Kaplonek, P., Yao, L., Reppe, K., Voß, F., Kohler, T., Ebner, F., et al. (2022). A semisynthetic glycoconjugate provides expanded cross-serotype protection against Streptococcus pneumoniae. Vaccine. doi:10.1016/j.vaccine.2021.12.068.


Cite as: https://hdl.handle.net/21.11116/0000-0009-D251-E
Abstract
Streptococcus pneumoniae (S. pneumoniae) infections are the leading cause of child mortality globally. Current vaccines fail to induce a protective immune response towards a conserved part of the pathogen, resulting in new serotypes causing disease. Therefore, new vaccine strategies are urgently needed. Described is a two-pronged approach combining S. pneumoniae proteins, pneumolysin (Ply) and pneumococcal surface protein A (PspA), with a precisely defined synthetic oligosaccharide, whereby the carrier protein acts as a serotype-independent antigen to provide additional protection.
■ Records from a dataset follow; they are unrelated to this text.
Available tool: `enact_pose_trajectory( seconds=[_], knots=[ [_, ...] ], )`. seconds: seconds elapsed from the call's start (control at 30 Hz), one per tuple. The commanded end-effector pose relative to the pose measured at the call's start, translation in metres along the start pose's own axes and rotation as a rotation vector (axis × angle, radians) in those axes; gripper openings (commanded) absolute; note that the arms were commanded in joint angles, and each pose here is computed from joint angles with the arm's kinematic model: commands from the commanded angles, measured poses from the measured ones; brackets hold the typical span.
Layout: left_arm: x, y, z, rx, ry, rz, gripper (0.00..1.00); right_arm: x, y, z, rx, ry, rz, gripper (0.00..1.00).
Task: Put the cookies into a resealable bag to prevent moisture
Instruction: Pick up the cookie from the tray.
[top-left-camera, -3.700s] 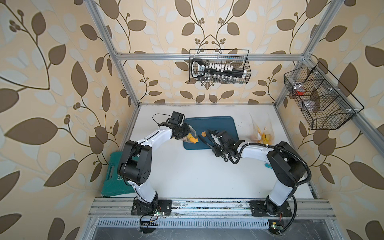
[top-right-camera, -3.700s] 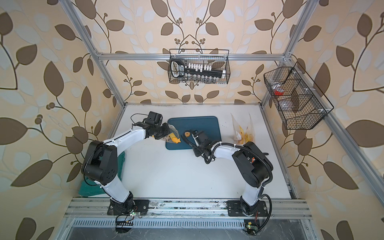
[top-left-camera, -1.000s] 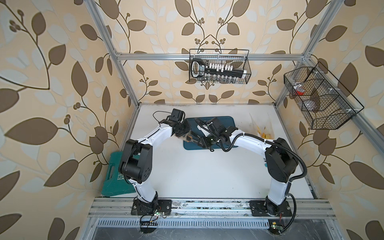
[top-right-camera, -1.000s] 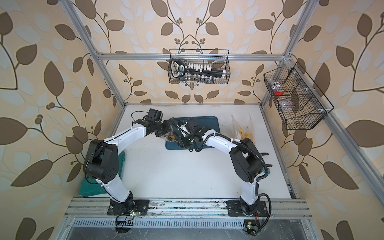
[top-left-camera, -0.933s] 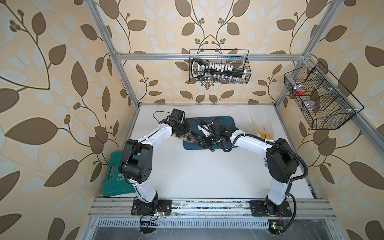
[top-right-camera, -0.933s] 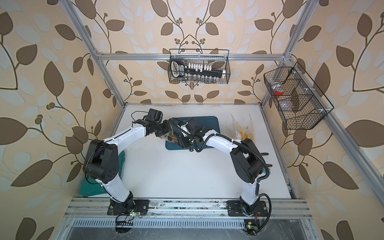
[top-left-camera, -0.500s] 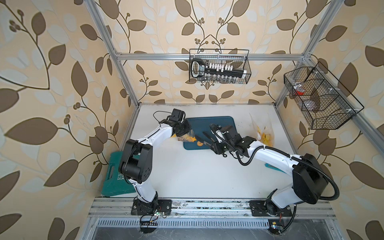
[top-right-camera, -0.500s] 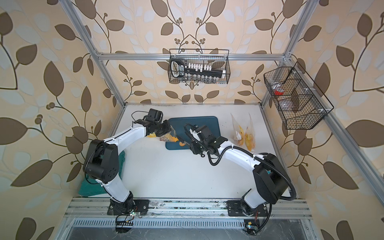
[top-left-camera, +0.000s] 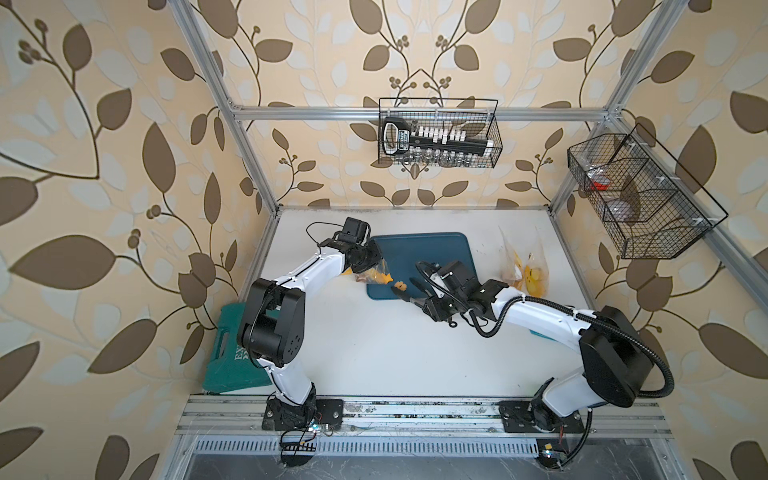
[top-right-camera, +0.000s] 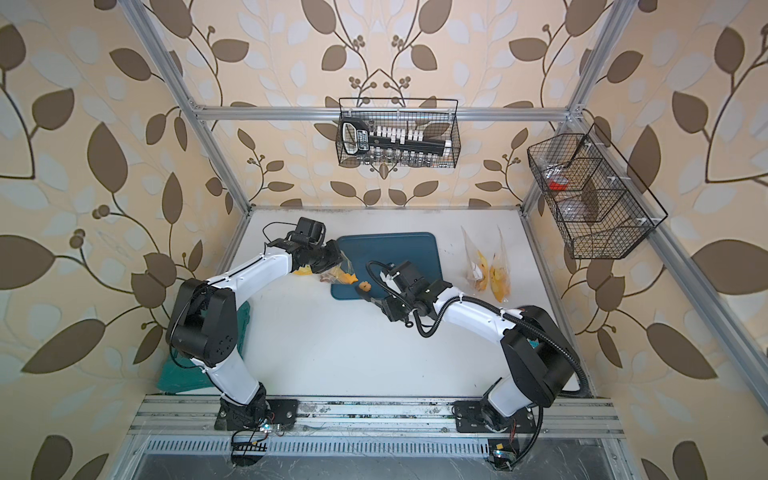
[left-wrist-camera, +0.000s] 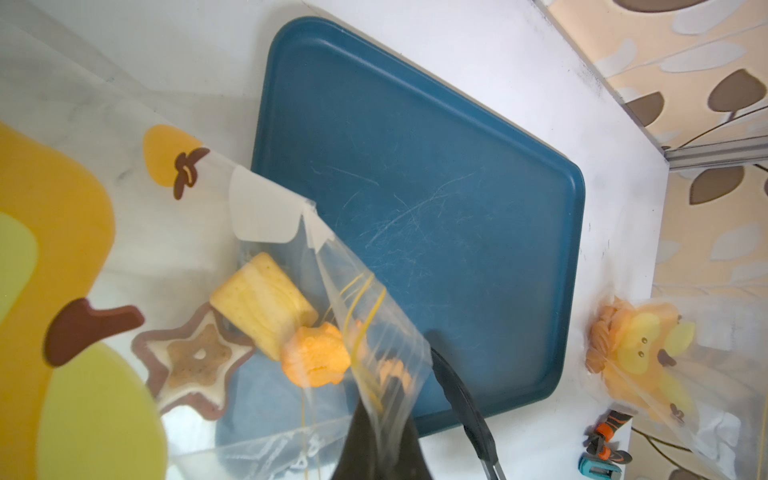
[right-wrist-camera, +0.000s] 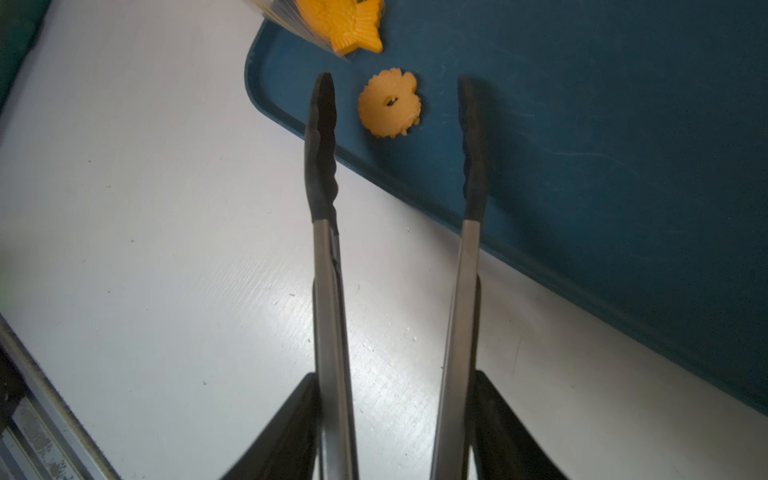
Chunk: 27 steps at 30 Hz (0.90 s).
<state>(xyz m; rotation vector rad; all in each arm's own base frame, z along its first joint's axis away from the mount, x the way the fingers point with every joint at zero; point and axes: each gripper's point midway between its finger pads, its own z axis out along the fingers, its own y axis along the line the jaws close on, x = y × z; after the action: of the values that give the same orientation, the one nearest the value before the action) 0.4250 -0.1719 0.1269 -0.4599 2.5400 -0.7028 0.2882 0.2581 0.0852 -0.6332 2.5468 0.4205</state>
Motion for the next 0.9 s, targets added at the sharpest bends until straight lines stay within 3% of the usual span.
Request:
enact_pose_trajectory(
  seconds=[0.0,0.17,0.5,0.7,0.87],
  knots=[
    [-0.006,-0.004,-0.009,0.018,-0.024,0.012,0.00,-0.007,0.002,0.002,0.058,0.014,-0.059,0.54],
    [-0.005,-0.002,-0.008,0.017,-0.022,0.012,0.00,0.000,0.001,0.010,0.122,0.065,-0.109,0.52],
    [-0.005,-0.001,-0.010,0.014,-0.029,0.013,0.00,-0.003,-0.010,0.008,0.191,0.067,-0.077,0.39],
    [-0.005,-0.001,-0.008,0.015,-0.023,0.011,0.00,-0.019,-0.008,-0.011,0.180,-0.051,-0.063,0.30],
    [-0.006,-0.003,-0.007,0.019,-0.022,0.011,0.00,-0.033,0.010,-0.032,0.076,-0.171,-0.064,0.27]
  ],
)
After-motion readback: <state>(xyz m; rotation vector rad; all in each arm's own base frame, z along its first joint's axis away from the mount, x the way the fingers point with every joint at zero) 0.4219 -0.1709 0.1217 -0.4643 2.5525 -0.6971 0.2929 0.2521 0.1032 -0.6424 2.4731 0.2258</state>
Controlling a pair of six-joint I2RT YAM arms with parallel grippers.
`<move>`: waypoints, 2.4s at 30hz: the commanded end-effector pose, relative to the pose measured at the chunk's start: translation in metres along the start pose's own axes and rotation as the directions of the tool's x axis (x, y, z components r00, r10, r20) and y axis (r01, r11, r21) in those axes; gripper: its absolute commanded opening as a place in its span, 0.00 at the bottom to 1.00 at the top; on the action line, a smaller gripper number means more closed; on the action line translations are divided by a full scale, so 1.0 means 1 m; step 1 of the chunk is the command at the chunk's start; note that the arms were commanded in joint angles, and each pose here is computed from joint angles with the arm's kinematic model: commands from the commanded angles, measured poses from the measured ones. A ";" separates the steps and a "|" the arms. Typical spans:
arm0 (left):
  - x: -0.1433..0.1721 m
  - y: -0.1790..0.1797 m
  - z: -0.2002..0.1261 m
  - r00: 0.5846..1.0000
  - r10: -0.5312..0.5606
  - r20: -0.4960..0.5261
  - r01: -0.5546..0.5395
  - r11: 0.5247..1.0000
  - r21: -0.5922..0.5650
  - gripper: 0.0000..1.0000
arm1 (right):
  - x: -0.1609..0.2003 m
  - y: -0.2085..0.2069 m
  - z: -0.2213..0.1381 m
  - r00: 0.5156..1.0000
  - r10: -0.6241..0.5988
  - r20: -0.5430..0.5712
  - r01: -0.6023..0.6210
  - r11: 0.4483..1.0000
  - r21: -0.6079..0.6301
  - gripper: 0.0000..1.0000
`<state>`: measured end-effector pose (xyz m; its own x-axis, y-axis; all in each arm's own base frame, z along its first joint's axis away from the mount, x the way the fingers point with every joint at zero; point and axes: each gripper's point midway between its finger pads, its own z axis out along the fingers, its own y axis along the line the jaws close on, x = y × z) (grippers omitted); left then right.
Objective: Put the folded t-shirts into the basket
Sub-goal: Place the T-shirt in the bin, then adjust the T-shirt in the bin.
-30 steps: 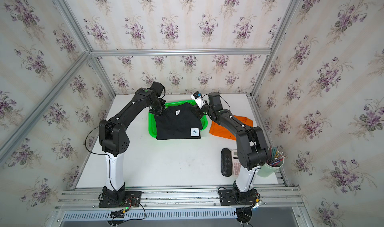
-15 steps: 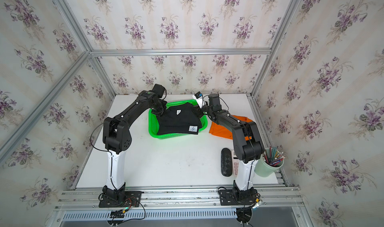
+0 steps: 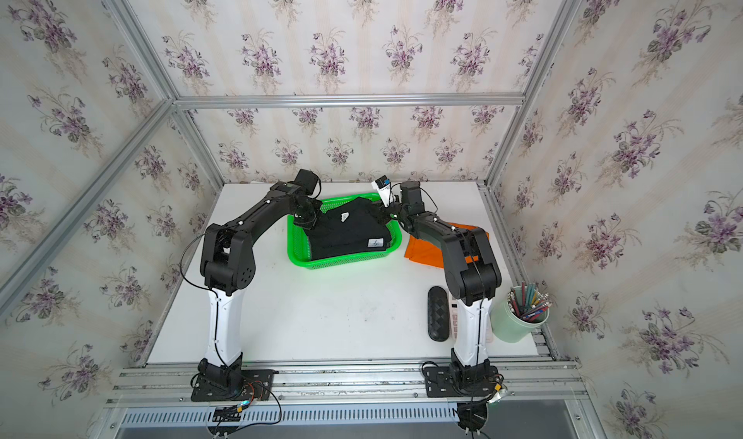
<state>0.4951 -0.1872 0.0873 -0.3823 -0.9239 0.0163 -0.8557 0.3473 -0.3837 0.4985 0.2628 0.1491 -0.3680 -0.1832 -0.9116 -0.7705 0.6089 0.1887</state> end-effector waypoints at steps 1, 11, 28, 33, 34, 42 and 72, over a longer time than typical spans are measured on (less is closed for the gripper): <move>-0.012 -0.006 -0.003 0.997 0.053 0.053 -0.053 0.999 -0.009 0.00 | -0.026 -0.008 0.000 0.996 -0.010 0.086 0.007 0.999 0.034 0.00; -0.018 -0.016 0.001 0.990 0.123 0.071 -0.124 0.992 0.002 0.01 | -0.014 -0.021 0.002 0.993 0.071 0.097 -0.080 0.992 0.093 0.15; -0.044 -0.032 -0.081 0.929 0.277 0.244 -0.308 0.947 0.095 0.96 | -0.053 -0.004 -0.072 0.972 0.039 0.233 -0.104 0.955 0.276 0.42; -0.056 -0.040 -0.137 0.840 0.375 0.392 -0.454 0.881 0.130 0.96 | -0.061 0.019 -0.089 0.977 -0.054 0.204 -0.014 0.949 0.316 0.42; -0.058 -0.039 -0.147 0.818 0.394 0.419 -0.483 0.866 0.127 0.96 | -0.059 0.025 -0.089 0.980 -0.071 0.186 0.010 0.950 0.311 0.42; -0.045 -0.023 -0.185 0.520 0.634 0.572 -0.771 0.637 -0.005 0.91 | -0.006 0.042 -0.059 0.992 0.101 -0.071 -0.071 0.936 0.345 0.39; -0.048 0.131 -0.108 0.688 0.634 0.355 -0.567 0.774 -0.283 0.88 | 0.122 -0.016 -0.037 0.733 0.471 -0.490 0.006 0.716 0.698 0.48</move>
<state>0.3729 -0.0868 0.1397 -0.7067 -0.4286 -0.5630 -0.4806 0.8747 -0.0626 0.4509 0.2194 0.0480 -0.8753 -0.2290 -0.4258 -0.2316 0.9717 -0.0466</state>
Proof of concept in mice and swine models revealed that the conjugates inhibited colonization of the nasopharynx, decreased the bacterial load and reduced disease severity in the bacteria challenge model. Immunization of piglets provided the first evidence for the immunogenicity and protective potential of synthetic glycoconjugate vaccine in a large animal model. A combination of synthetic oligosaccharides with proteins from the target pathogen opens the path to create broadly cross-protective (“universal”) pneumococcal vaccines.